> **Problem**
Pull every line with the word "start" out of the entries below.
==== Data listing ====
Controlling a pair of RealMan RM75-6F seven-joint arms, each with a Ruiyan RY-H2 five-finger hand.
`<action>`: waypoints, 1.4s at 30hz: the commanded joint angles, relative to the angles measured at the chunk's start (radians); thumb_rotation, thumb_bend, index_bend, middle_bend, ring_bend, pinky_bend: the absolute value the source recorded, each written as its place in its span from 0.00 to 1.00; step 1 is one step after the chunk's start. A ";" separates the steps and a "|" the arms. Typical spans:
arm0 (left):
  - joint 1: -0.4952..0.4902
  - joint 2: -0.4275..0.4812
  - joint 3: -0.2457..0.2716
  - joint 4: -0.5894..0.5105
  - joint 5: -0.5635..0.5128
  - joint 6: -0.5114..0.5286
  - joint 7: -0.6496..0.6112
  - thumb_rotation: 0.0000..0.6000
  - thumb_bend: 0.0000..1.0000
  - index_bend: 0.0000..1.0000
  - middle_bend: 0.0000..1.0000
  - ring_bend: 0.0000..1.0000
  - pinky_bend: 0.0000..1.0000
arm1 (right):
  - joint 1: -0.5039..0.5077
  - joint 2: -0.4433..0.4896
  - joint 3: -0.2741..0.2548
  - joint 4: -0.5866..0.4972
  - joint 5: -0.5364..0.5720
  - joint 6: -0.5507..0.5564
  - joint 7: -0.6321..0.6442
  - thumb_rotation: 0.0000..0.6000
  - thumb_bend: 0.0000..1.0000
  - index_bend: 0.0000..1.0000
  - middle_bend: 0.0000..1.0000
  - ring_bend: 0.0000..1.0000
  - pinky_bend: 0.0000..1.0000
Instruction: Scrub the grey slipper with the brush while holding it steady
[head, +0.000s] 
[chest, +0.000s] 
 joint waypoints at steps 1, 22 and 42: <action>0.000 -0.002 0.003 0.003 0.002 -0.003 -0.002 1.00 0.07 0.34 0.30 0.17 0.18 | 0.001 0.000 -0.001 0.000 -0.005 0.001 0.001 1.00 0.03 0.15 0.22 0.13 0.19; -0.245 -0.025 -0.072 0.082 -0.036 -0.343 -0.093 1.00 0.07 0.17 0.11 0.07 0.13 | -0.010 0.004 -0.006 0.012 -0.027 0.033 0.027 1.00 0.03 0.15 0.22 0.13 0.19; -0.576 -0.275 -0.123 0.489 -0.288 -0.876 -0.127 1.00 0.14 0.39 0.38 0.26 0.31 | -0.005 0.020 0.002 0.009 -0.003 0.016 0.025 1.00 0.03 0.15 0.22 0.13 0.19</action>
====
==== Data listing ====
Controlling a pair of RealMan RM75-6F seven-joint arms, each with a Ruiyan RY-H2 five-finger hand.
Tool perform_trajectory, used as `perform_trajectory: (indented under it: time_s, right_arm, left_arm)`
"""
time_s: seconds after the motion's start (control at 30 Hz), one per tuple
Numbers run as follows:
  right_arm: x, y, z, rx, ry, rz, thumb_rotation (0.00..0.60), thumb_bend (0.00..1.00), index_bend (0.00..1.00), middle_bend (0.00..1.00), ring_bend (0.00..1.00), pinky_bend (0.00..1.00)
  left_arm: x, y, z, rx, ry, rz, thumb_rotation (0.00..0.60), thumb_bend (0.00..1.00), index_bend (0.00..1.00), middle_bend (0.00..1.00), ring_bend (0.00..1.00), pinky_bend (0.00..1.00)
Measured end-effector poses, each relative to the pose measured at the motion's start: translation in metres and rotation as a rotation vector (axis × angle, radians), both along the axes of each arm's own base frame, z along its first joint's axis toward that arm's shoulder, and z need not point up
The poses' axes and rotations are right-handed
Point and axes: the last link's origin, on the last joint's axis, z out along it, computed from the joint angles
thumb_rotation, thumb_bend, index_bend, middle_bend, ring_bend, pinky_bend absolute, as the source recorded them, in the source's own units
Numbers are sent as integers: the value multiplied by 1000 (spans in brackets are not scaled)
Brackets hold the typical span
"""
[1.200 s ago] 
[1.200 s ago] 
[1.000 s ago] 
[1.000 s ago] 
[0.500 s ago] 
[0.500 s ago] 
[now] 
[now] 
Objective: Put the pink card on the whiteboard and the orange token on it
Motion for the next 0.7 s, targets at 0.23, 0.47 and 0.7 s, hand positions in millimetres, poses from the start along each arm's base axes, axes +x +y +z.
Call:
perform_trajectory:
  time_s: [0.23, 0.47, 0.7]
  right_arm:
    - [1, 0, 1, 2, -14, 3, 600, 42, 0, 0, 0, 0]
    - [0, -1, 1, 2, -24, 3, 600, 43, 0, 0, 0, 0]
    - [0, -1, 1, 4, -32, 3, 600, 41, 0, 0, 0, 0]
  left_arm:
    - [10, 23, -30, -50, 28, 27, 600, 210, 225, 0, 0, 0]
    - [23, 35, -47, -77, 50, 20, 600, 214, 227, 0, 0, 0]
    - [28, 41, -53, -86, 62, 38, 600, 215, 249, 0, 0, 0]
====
> **Output for this exercise**
`<action>`: waypoints, 1.4s at 30hz: the commanded joint angles, relative to the angles measured at the chunk's start (radians); thumb_rotation, thumb_bend, index_bend, middle_bend, ring_bend, pinky_bend: the absolute value the source recorded, each written as its place in its span from 0.00 to 1.00; step 1 is one step after the chunk's start. A ";" separates the steps and a "|" the arms. Typical spans:
time_s: seconds after the motion's start (control at 30 Hz), one per tuple
Measured end-effector poses, each relative to the pose measured at the motion's start: translation in metres and rotation as a rotation vector (axis × angle, radians), both along the axes of each arm's own base frame, z along its first joint's axis toward that arm's shoulder, and z need not point up
Motion for the next 0.7 s, targets at 0.23, 0.47 and 0.7 s, hand positions in millimetres, poses from the start along each arm's base axes, axes +x +y +z.

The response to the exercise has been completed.